Quand le risque pour les droits et libertés des personnes est élevé, l'article 34 du RGPD impose une information individuelle des personnes concernées, c'est fréquemment le cas pour des données de santé. L'avocat mobilisé via l'assistance 24/7 rédige les courriers, organise un call center pour répondre aux questions, et déclenche l'identity monitoring (jusqu'à 12 mois) si pertinent. L'objectif est de gérer cette étape avec la même rigueur que vous appliquez à une annonce difficile : structurée, sans cacher l'incident.
Le secret médical est-il compatible avec une enquête sinistre ?
Oui. L'expert IT mobilisé via Inqase travaille sur les logs, les flux réseau et les fichiers techniques, pas sur le contenu clinique des dossiers patients. L'avocat vous assiste sur la procédure RGPD et déontologique sans avoir besoin d'accéder lui-même aux données médicales. Si une consultation technique de données médicales s'avère strictement indispensable, elle est encadrée et tracée. L'Ordre des médecins peut être informé de la démarche.
Ma RC professionnelle médicale ne couvre-t-elle pas déjà la cyber ?

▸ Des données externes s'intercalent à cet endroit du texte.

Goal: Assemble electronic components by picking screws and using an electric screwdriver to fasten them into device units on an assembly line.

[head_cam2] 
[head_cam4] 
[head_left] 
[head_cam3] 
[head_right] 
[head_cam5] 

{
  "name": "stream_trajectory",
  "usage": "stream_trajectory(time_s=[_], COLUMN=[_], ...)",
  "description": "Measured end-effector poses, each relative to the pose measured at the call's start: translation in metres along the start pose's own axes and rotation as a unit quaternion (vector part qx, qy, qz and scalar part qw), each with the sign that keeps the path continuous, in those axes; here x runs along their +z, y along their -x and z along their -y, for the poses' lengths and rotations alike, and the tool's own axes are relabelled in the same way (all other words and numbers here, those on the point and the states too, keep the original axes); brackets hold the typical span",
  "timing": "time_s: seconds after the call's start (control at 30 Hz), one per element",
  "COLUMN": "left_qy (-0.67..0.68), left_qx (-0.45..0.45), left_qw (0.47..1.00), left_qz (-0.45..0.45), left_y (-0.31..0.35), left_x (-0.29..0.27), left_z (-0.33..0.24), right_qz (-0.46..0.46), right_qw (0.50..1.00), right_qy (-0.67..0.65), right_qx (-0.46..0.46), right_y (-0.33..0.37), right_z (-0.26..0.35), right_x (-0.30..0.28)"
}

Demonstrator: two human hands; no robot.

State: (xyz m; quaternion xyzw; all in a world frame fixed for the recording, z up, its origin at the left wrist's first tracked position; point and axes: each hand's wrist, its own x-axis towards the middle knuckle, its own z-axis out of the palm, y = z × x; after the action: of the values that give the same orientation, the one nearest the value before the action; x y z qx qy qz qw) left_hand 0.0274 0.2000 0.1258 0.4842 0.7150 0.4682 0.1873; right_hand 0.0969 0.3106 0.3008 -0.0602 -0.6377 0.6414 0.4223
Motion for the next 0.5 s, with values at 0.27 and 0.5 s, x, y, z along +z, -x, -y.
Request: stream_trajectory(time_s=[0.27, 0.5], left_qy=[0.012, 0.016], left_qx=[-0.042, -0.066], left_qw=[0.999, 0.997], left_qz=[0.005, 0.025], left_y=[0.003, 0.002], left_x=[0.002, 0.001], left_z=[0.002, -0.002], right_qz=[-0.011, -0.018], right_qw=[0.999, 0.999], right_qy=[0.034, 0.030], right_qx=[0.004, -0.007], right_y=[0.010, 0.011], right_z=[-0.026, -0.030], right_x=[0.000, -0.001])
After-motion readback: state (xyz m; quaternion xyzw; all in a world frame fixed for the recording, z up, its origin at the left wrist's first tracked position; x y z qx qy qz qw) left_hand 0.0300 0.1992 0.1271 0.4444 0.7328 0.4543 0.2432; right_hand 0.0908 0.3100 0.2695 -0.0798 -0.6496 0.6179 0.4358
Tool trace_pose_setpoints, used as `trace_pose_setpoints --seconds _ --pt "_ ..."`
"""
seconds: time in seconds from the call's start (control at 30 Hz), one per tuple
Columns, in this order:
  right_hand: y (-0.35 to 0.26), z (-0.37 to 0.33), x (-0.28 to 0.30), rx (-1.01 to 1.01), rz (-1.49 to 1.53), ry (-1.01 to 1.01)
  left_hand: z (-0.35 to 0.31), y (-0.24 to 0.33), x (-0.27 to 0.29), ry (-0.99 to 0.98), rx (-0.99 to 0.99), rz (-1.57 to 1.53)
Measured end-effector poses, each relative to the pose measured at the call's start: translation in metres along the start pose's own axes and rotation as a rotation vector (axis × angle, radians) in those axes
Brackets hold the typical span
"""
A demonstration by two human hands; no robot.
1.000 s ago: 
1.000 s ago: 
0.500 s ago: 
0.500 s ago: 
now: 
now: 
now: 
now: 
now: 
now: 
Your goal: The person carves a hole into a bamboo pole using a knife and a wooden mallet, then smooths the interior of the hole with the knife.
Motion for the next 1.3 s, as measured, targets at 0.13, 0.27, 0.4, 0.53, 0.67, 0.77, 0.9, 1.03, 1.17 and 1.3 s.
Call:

Non, et c'est une confusion fréquente. La RC professionnelle médicale couvre les dommages causés à un patient par une faute médicale, diagnostic, geste, prescription. L'assurance cyber couvre l'incident informatique lui-même : restauration des systèmes, perte d'exploitation sur base de la marge brute, notification RGPD, défense face à l'APD, gestion de crise. Les deux contrats se complètent, ils ne se remplacent pas. Inqase ne remplace pas votre RC pro.
Combien ça coûte pour un médecin solo ?
Pour un médecin libéral en pratique solo en Belgique, le tarif dépend du chiffre d'affaires, du volume de patients actifs, du logiciel métier utilisé et des mesures de sécurité déjà en place (MFA sur eHealth, sauvegardes testées). Inqase fournit un devis personnalisé sous 24 à 48 heures après un échange court : pas de questionnaire fleuve, pas d'audit invasif.